» PROBLEM TO WORK ON
Below is a block of records; please copy all of them exactly.

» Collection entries
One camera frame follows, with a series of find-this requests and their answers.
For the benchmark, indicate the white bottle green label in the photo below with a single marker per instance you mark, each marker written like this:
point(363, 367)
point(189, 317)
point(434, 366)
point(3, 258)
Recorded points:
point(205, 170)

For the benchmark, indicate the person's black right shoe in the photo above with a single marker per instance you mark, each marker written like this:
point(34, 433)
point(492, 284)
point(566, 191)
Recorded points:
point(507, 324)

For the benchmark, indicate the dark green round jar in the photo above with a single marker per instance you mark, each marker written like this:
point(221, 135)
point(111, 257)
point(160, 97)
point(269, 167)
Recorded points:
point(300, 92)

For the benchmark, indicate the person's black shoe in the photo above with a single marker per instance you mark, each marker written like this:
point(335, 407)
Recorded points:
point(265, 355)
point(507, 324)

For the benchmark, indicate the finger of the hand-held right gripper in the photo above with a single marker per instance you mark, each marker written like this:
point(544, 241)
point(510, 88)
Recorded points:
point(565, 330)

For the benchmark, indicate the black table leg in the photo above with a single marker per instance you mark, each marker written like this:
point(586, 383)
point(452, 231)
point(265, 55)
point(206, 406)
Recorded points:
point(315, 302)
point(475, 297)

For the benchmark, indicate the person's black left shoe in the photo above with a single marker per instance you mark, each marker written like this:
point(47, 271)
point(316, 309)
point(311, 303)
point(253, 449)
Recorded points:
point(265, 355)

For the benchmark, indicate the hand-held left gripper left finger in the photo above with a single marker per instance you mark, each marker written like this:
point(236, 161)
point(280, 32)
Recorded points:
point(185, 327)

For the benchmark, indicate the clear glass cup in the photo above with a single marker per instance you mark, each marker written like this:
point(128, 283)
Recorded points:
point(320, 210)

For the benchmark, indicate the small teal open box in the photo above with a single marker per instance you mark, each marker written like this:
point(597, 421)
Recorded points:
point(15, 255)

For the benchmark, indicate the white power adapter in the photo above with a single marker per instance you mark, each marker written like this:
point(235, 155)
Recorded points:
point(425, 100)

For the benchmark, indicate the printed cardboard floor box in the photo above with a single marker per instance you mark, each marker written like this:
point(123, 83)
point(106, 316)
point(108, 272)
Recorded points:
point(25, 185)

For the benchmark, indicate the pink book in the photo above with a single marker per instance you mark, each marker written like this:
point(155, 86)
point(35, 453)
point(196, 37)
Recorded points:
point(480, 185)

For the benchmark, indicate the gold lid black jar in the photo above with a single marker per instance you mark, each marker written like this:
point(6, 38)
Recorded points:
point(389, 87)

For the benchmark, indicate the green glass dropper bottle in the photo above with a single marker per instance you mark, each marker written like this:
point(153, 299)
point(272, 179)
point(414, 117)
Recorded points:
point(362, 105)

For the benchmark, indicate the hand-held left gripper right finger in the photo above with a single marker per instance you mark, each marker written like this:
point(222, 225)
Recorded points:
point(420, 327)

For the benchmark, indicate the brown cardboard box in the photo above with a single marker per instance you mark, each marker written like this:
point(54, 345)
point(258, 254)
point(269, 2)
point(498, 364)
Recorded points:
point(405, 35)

» YOUR RESPONSE
One camera frame follows, with a series of find-this requests and their answers.
For the benchmark, indicate the white bottle green label in the photo below with a single marker per instance you mark, each marker written like this:
point(363, 367)
point(189, 317)
point(434, 366)
point(3, 258)
Recorded points:
point(205, 170)

For the benchmark, indicate the person's black right shoe in the photo above with a single marker per instance you mark, each marker written like this:
point(34, 433)
point(492, 284)
point(566, 191)
Recorded points:
point(507, 324)

For the benchmark, indicate the dark green round jar in the photo above with a single marker per instance you mark, each marker written like this:
point(221, 135)
point(111, 257)
point(160, 97)
point(269, 167)
Recorded points:
point(300, 92)

For the benchmark, indicate the person's black shoe in the photo above with a single marker per instance you mark, each marker written like this:
point(335, 407)
Recorded points:
point(265, 355)
point(507, 324)

For the benchmark, indicate the finger of the hand-held right gripper in the photo above with a single marker per instance you mark, each marker written like this:
point(544, 241)
point(510, 88)
Recorded points:
point(565, 330)

For the benchmark, indicate the black table leg in the photo above with a single marker per instance you mark, each marker written like this:
point(586, 383)
point(452, 231)
point(265, 55)
point(206, 406)
Recorded points:
point(315, 302)
point(475, 297)

For the benchmark, indicate the person's black left shoe in the photo above with a single marker per instance you mark, each marker written like this:
point(47, 271)
point(316, 309)
point(311, 303)
point(253, 449)
Recorded points:
point(265, 355)

For the benchmark, indicate the hand-held left gripper left finger in the photo above with a single marker per instance you mark, each marker written like this:
point(236, 161)
point(280, 32)
Recorded points:
point(185, 327)

For the benchmark, indicate the clear glass cup in the photo above with a single marker per instance you mark, each marker written like this:
point(128, 283)
Recorded points:
point(320, 210)

For the benchmark, indicate the small teal open box in the photo above with a single marker per instance you mark, each marker written like this:
point(597, 421)
Recorded points:
point(15, 255)

For the benchmark, indicate the white power adapter in the photo above with a single marker per instance you mark, each marker written like this:
point(235, 155)
Recorded points:
point(425, 100)

For the benchmark, indicate the printed cardboard floor box in the photo above with a single marker per instance you mark, each marker written like this:
point(123, 83)
point(106, 316)
point(108, 272)
Recorded points:
point(25, 185)

For the benchmark, indicate the pink book in the photo above with a single marker per instance you mark, each marker written like this:
point(155, 86)
point(35, 453)
point(196, 37)
Recorded points:
point(480, 185)

For the benchmark, indicate the gold lid black jar in the photo above with a single marker per instance you mark, each marker written like this:
point(6, 38)
Recorded points:
point(389, 87)

For the benchmark, indicate the green glass dropper bottle in the photo above with a single marker per instance you mark, each marker written like this:
point(153, 299)
point(272, 179)
point(414, 117)
Recorded points:
point(362, 105)

For the benchmark, indicate the hand-held left gripper right finger in the photo above with a single marker per instance you mark, each marker written like this:
point(222, 225)
Recorded points:
point(420, 327)

For the benchmark, indicate the brown cardboard box in the photo above with a single marker per instance you mark, each marker written like this:
point(54, 345)
point(258, 254)
point(269, 2)
point(498, 364)
Recorded points:
point(405, 35)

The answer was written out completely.